Material provided:

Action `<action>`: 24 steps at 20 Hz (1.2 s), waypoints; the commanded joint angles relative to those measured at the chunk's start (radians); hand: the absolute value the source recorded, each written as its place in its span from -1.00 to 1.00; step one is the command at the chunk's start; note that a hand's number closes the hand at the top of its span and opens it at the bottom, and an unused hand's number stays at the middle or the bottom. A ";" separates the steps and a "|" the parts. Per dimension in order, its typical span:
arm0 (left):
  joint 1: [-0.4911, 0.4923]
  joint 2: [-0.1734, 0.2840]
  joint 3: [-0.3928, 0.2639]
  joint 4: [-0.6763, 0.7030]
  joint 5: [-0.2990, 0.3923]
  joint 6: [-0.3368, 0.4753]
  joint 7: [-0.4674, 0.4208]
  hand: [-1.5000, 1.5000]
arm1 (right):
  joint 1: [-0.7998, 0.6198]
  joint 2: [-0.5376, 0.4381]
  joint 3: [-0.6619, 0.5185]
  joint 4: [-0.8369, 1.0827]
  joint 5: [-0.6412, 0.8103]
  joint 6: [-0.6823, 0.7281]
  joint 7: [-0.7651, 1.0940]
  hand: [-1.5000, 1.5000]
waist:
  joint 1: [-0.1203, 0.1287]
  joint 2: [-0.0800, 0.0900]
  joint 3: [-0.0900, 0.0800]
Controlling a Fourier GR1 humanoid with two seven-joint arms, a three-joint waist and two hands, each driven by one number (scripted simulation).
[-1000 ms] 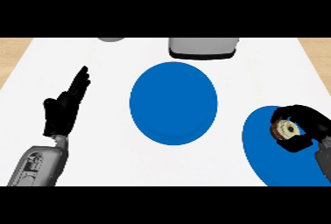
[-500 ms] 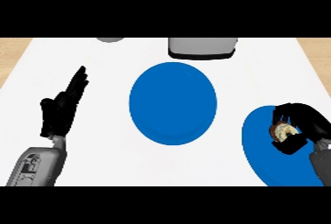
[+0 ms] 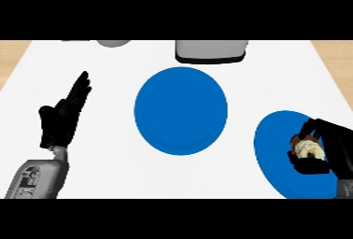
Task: Pick the cupcake from the plate and place it in the plate
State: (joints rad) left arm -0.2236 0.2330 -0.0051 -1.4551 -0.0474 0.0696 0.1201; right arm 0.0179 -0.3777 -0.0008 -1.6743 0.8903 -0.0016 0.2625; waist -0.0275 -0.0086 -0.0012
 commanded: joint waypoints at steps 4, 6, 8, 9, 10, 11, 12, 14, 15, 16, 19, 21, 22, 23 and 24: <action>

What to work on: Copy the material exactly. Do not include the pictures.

Written solution:
Action `<action>`: 24 steps at 20 Hz (1.2 s), waypoints; the commanded joint angles relative to those measured at the chunk's start (radians); hand: the absolute value the source recorded, each written as its place in its span from -1.00 to 1.00; step one is the command at the chunk's start; note that a hand's number closes the hand at the top of its span and opens it at the bottom, and an unused hand's number stays at the middle or the bottom. A ";" separates the steps and a "|" the parts. Per dimension in order, its typical span:
arm0 (left):
  joint 1: [-0.4911, 0.4923]
  joint 2: [-0.1734, 0.2840]
  joint 3: [-0.3928, 0.2639]
  joint 4: [-0.6763, 0.7030]
  joint 5: [-0.2990, 0.3923]
  joint 6: [-0.3368, 0.4753]
  joint 7: [-0.4674, 0.4208]
  hand: [-1.5000, 1.5000]
arm1 (right):
  joint 1: [-0.7998, 0.6198]
  joint 2: [-0.5376, 0.4381]
  joint 3: [-0.6619, 0.5185]
  joint 4: [-0.8369, 1.0827]
  joint 5: [-0.6412, 0.8103]
  joint 6: [-0.6823, 0.7281]
  joint 7: [-0.7651, 1.0940]
  hand: [-1.5000, 1.5000]
waist:
  joint 1: [-0.1203, 0.1287]
  joint 2: [-0.0800, 0.0900]
  joint 3: [-0.0900, 0.0800]
Controlling a Fourier GR1 humanoid with two seven-joint arms, a three-joint waist and two hands, each driven by one number (scripted simulation).
[-1000 ms] 
[-500 ms] 
[+0 ms] 
Task: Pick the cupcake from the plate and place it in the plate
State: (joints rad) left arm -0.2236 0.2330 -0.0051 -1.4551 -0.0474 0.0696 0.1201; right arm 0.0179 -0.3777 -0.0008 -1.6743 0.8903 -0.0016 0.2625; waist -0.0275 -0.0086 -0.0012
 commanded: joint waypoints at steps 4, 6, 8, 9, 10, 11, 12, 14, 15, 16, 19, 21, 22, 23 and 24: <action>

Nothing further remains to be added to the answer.